How to Create a robots.txt File for Your Website
The robots.txt file is one of the most powerful — and most misused — tools in SEO. It is a simple text file placed at the root of your website that tells search engine crawlers which pages or sections they are allowed or not allowed to access. Getting it wrong can prevent Google from indexing your entire site. Getting it right ensures crawlers spend their budget on your most important content.
What is robots.txt?
robots.txt is a plain text file stored at yourdomain.com/robots.txt. When a search engine crawler (Googlebot, Bingbot, etc.) visits your site, it checks this file first before crawling any other page. The file uses a simple syntax to specify which crawlers are allowed or disallowed from accessing specific paths.
Example of a basic robots.txt file:
User-agent: * Disallow: /admin/ Disallow: /private/ Allow: / Sitemap: https://yourdomain.com/sitemap.xml
How to Create a robots.txt File for Free
Our Robots.txt Generator creates a correctly formatted robots.txt file in seconds without any technical knowledge:
- Go to the Robots.txt Generator
- Select which crawlers to target (all crawlers, or specific bots)
- Enter the paths you want to disallow
- Add your sitemap URL
- Click Generate — the tool outputs the complete file content
- Copy the output and save it as
robots.txt - Upload it to your website's root directory (the same folder as your homepage)
What Should You Disallow in robots.txt?
Block crawlers from accessing areas that should never appear in search results:
- /admin/ — your CMS admin panel
- /private/ or /members/ — password-protected sections
- /cart/ and /checkout/ — e-commerce transaction pages
- /search/ — internal search results pages (these create infinite crawl paths)
- /tmp/ and /cache/ — temporary files
- Duplicate content pages (parameter-based URLs like
?sort=price&filter=red)
Critical robots.txt Mistakes to Avoid
Blocking your entire site
The most catastrophic error is adding Disallow: / which blocks all crawlers from your entire site. This prevents Google from indexing any of your pages. Always test your robots.txt using Google Search Console's robots.txt Tester before publishing changes.
Blocking CSS and JavaScript files
Google needs to render your pages — including CSS and JavaScript — to properly understand and index them. Never block /css/, /js/, or /theme/ directories. Blocking these files can cause Google to see a broken version of your pages and rank them lower.
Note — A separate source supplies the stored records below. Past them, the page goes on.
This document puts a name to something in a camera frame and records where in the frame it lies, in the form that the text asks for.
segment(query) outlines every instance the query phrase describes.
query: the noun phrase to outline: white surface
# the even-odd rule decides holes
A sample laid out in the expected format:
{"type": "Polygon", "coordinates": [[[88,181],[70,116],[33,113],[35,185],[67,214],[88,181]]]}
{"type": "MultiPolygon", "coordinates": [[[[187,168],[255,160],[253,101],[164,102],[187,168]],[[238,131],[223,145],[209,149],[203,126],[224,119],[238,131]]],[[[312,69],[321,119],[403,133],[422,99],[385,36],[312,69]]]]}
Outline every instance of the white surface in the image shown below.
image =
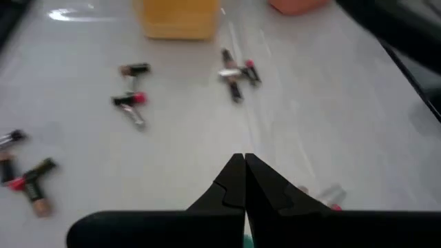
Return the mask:
{"type": "Polygon", "coordinates": [[[42,181],[55,212],[37,219],[24,196],[0,190],[1,247],[62,247],[94,211],[185,209],[234,152],[312,194],[340,183],[345,209],[440,209],[441,125],[376,40],[335,4],[284,17],[258,0],[230,13],[233,2],[203,43],[145,39],[129,1],[37,1],[1,57],[0,133],[31,135],[14,149],[21,171],[60,164],[42,181]],[[46,15],[88,4],[99,21],[46,15]],[[241,106],[216,75],[230,21],[263,79],[240,85],[241,106]],[[117,66],[143,61],[153,73],[139,88],[150,98],[140,133],[110,96],[125,90],[117,66]]]}

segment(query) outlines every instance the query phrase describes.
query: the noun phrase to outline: yellow box
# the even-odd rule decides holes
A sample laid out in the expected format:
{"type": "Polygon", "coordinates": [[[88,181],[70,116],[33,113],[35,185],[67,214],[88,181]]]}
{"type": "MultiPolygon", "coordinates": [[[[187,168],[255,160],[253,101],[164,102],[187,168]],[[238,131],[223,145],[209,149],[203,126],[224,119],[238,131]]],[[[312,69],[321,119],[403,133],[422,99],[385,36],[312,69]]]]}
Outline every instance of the yellow box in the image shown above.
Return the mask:
{"type": "Polygon", "coordinates": [[[218,0],[133,0],[145,35],[155,39],[210,39],[218,0]]]}

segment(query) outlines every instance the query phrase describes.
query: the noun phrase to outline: white table
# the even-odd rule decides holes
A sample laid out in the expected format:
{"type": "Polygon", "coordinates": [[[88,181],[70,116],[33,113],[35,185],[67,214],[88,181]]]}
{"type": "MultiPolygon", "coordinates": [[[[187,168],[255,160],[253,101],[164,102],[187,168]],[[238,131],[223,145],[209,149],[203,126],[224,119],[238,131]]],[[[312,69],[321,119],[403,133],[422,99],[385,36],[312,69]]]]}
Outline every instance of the white table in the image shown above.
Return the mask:
{"type": "Polygon", "coordinates": [[[62,247],[95,211],[185,209],[235,152],[313,195],[340,183],[344,209],[441,208],[441,125],[375,38],[334,3],[284,17],[261,0],[232,12],[235,2],[222,2],[206,43],[145,39],[130,1],[36,2],[0,58],[0,133],[31,135],[14,148],[22,172],[48,156],[60,164],[41,182],[55,212],[35,218],[25,196],[1,189],[1,247],[62,247]],[[60,8],[95,19],[47,15],[60,8]],[[239,106],[216,74],[233,44],[263,79],[240,85],[239,106]],[[144,61],[148,128],[137,132],[110,97],[126,89],[117,67],[144,61]]]}

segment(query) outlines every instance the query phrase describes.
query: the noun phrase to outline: orange object
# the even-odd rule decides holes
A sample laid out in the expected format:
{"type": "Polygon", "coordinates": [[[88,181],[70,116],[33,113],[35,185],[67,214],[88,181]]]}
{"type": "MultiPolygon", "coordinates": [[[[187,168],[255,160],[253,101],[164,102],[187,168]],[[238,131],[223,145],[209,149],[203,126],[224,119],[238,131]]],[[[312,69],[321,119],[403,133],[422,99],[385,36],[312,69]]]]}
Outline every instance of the orange object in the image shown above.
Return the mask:
{"type": "Polygon", "coordinates": [[[282,14],[299,15],[315,10],[329,0],[269,0],[269,3],[282,14]]]}
{"type": "Polygon", "coordinates": [[[133,0],[144,33],[155,39],[210,39],[218,0],[133,0]]]}

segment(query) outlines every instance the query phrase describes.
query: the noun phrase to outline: green object
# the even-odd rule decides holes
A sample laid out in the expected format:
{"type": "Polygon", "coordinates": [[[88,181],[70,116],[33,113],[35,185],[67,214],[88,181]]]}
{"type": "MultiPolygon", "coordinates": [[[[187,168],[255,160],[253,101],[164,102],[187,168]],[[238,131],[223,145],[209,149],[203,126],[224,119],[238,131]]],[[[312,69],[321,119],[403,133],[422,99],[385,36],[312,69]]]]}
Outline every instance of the green object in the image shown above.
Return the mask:
{"type": "Polygon", "coordinates": [[[251,236],[243,236],[243,248],[254,248],[253,238],[251,236]]]}
Thinking robots.txt prevents indexing
Blocking a URL in robots.txt prevents Google from crawling it, but does not guarantee it will not be indexed. If other sites link to a disallowed URL, Google may still index it (without reading its content). Use a noindex meta tag on pages you want excluded from search results.
Forgetting the Sitemap directive
Always include your sitemap URL at the bottom of your robots.txt. This ensures all crawlers can find your sitemap regardless of whether you have submitted it to Search Console.
How to Verify Your robots.txt is Working
After uploading your robots.txt file, verify it at yourdomain.com/robots.txt in your browser. In Google Search Console, go to Settings → robots.txt to use the built-in tester. You can also use our Google Index Checker on key pages to confirm they are still indexed after any robots.txt changes.
A well-configured robots.txt file helps Google spend its crawl budget on your most valuable pages, which can improve how quickly new content gets indexed and ranked.